Chronic Fatigue Syndrome and Sleep Disturbance

ByRohan Smith
Chronic Fatigue Syndrome and Sleep Disturbance

Author: Rohan Smith | Functional Medicine Practitioner | Adelaide, SA

Quick Answer

Sleep disturbance is a defining feature of Chronic Fatigue Syndrome (CFS/ME), affecting up to 95% of individuals according to the Institute of Medicine (2015). Most people with CFS/ME experience non-restorative sleep, insomnia, hypersomnia, or disrupted circadian rhythms. These disturbances are associated with neuroendocrine, immune, autonomic, and mitochondrial dysregulation rather than poor sleep habits alone, and may persist regardless of total sleep duration.

At a Glance

  • Non-restorative sleep is a core diagnostic criterion for CFS/ME as defined by the Institute of Medicine (now the National Academy of Medicine).
  • HPA axis dysregulation, including altered diurnal cortisol patterns, may impair slow-wave sleep and contribute to early-morning waking in CFS/ME.
  • Pro-inflammatory cytokines such as interleukin-1 beta (IL-1B) and tumour necrosis factor-alpha (TNF-a) are associated with disrupted sleep architecture in CFS/ME.
  • Autonomic nervous system imbalance, characterised by sympathetic overactivation and reduced vagal tone, may interfere with sleep onset and overnight recovery.
  • Emerging research by Robert Naviaux and colleagues has identified metabolic features in CFS/ME that may impair nocturnal cellular repair processes.
  • Cognitive Behavioural Therapy for Insomnia (CBT-I) may improve sleep efficiency in some individuals with CFS/ME, though it does not address the underlying disease process.

Core Concept: Why Sleep Is Central to CFS

Chronic Fatigue Syndrome, also referred to as Myalgic Encephalomyelitis (ME/CFS), is characterised by persistent fatigue lasting longer than six months, accompanied by post-exertional malaise (PEM), cognitive dysfunction, and unrefreshing sleep. The 2015 Institute of Medicine report, Beyond Myalgic Encephalomyelitis/Chronic Fatigue Syndrome: Redefining an Illness, identified unrefreshing sleep as one of the core diagnostic criteria. Importantly, sleep in CFS is frequently described as non-restorative, meaning individuals wake feeling unrefreshed regardless of sleep duration.

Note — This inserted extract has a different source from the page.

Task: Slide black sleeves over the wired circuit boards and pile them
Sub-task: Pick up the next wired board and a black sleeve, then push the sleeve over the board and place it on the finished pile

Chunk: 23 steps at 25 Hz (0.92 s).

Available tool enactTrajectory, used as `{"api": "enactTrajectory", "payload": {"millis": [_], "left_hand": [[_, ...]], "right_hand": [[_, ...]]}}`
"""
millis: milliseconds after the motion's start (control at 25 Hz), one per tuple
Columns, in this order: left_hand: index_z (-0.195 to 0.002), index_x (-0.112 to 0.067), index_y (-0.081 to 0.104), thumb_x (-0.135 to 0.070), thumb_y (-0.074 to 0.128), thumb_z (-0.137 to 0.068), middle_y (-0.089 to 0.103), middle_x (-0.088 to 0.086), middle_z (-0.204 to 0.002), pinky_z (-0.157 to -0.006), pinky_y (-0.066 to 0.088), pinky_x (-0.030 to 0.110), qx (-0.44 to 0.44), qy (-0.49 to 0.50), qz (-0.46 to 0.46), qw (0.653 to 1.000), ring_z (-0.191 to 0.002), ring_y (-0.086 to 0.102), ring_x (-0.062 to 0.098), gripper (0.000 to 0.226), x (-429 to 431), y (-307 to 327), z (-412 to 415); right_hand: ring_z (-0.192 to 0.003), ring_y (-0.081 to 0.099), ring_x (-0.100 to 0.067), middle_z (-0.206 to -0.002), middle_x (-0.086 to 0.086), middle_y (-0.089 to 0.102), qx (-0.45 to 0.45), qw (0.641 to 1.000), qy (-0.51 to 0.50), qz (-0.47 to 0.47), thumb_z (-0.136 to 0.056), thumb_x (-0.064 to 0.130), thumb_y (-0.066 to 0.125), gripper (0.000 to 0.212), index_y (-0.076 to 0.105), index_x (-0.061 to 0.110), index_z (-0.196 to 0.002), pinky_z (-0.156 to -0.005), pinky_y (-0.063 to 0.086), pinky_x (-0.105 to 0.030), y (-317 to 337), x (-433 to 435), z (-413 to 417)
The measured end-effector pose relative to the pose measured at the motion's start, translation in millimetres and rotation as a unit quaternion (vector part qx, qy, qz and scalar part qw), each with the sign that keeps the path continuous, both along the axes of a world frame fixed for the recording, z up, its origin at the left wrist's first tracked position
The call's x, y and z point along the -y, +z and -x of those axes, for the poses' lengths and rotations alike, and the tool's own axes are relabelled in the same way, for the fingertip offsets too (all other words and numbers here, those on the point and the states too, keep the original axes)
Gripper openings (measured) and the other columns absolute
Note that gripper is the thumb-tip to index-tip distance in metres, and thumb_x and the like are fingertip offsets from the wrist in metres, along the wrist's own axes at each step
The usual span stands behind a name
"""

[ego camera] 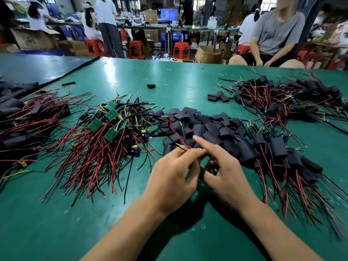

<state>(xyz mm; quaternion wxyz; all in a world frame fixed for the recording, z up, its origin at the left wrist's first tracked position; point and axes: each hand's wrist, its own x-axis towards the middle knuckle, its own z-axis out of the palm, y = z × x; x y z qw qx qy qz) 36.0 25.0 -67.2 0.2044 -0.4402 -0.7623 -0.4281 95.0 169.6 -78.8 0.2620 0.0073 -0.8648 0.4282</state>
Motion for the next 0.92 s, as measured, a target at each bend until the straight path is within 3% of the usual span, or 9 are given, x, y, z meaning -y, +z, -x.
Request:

Unlike primary insomnia, sleep disturbance in CFS reflects dysregulation of biological systems that govern circadian rhythm, stress signalling, immune communication, and cellular energy metabolism. A broader clinical overview of these patterns is explored in our chronic fatigue resource hub.

Sleep Symptoms Commonly Seen in CFS

Research by Jackson and colleagues (2015) in Sleep Medicine Reviews identified several distinct sleep disturbance patterns associated with CFS/ME.

Sleep Symptom Description
Insomnia Difficulty initiating or maintaining sleep, often associated with autonomic hyperarousal
Hypersomnia Excessive sleep duration or pronounced daytime sleepiness despite adequate nocturnal rest
Non-restorative sleep Waking unrefreshed despite adequate sleep opportunity; associated with reduced slow-wave sleep
Circadian rhythm disruption Delayed sleep phase or irregular sleep-wake cycles, potentially linked to altered melatonin secretion
Sleep-disordered breathing Including obstructive sleep apnoea in a subset of individuals with CFS/ME

Why Does CFS Affect Sleep?

HPA Axis Dysregulation

The hypothalamic-pituitary-adrenal (HPA) axis regulates cortisol secretion and circadian rhythm. Research by Anthony Cleare (2004) demonstrated that altered diurnal cortisol patterns have been observed in CFS, which may impair sleep initiation, reduce slow-wave sleep, and contribute to early-morning waking. Torres-Harding and colleagues further documented neuroendocrine abnormalities in CFS populations, noting that these changes appear functional rather than structural and may reflect chronic stress signalling rather than adrenal failure. A deeper discussion of this physiology is outlined in our overview of HPA axis dysregulation in chronic fatigue.

Immune and Neuroinflammatory Signalling

CFS is associated with immune dysregulation and altered cytokine activity, as documented by Morris and colleagues (2013) in Neuro Endocrinology Letters. Pro-inflammatory cytokines such as interleukin-1 beta (IL-1B) and tumour necrosis factor-alpha (TNF-a) are known to influence sleep architecture through their effects on the hypothalamus and brainstem sleep centres. A landmark 2017 study by Jose Montoya and colleagues at Stanford University identified a cytokine signature associated with disease severity in ME/CFS patients, published in the Proceedings of the National Academy of Sciences. Persistent immune activation may therefore disrupt sleep continuity and contribute to the experience of unrefreshing sleep. Immune signalling is closely connected to the gut-immune axis, which may further influence sleep and fatigue patterns.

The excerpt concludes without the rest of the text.